WORK REQUIRED:
Below is a listing from which only part is wanted; return exactly the lines from the one with "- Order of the" up to and including the one with "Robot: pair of".

****************************************

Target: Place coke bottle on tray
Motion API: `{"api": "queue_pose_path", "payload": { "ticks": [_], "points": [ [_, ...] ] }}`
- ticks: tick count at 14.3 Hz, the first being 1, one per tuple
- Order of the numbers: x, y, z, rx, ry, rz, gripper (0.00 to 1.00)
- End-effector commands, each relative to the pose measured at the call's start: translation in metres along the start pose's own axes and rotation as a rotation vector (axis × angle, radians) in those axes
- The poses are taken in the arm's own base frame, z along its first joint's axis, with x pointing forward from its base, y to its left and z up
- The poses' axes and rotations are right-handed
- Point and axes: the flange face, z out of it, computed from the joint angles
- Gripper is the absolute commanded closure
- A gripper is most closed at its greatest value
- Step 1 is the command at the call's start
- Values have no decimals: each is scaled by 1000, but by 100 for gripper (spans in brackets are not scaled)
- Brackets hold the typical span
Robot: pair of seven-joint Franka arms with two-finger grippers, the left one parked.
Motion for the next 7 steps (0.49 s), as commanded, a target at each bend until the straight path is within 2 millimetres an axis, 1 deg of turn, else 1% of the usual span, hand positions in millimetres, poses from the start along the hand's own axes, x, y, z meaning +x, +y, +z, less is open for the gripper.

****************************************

OUTPUT BELOW:
- Order of the numbers: x, y, z, rx, ry, rz, gripper (0.00 to 1.00)
- End-effector commands, each relative to the pose measured at the call's start: translation in metres along the start pose's own axes and rotation as a rotation vector (axis × angle, radians) in those axes
- The poses are taken in the arm's own base frame, z along its first joint's axis, with x pointing forward from its base, y to its left and z up
- The poses' axes and rotations are right-handed
- Point and axes: the flange face, z out of it, computed from the joint angles
- Gripper is the absolute commanded closure
- A gripper is most closed at its greatest value
- Step 1 is the command at the call's start
- Values have no decimals: each is scaled by 1000, but by 100 for gripper (spans in brackets are not scaled)
- Brackets hold the typical span
Robot: pair of seven-joint Franka arms with two-finger grippers, the left one parked.

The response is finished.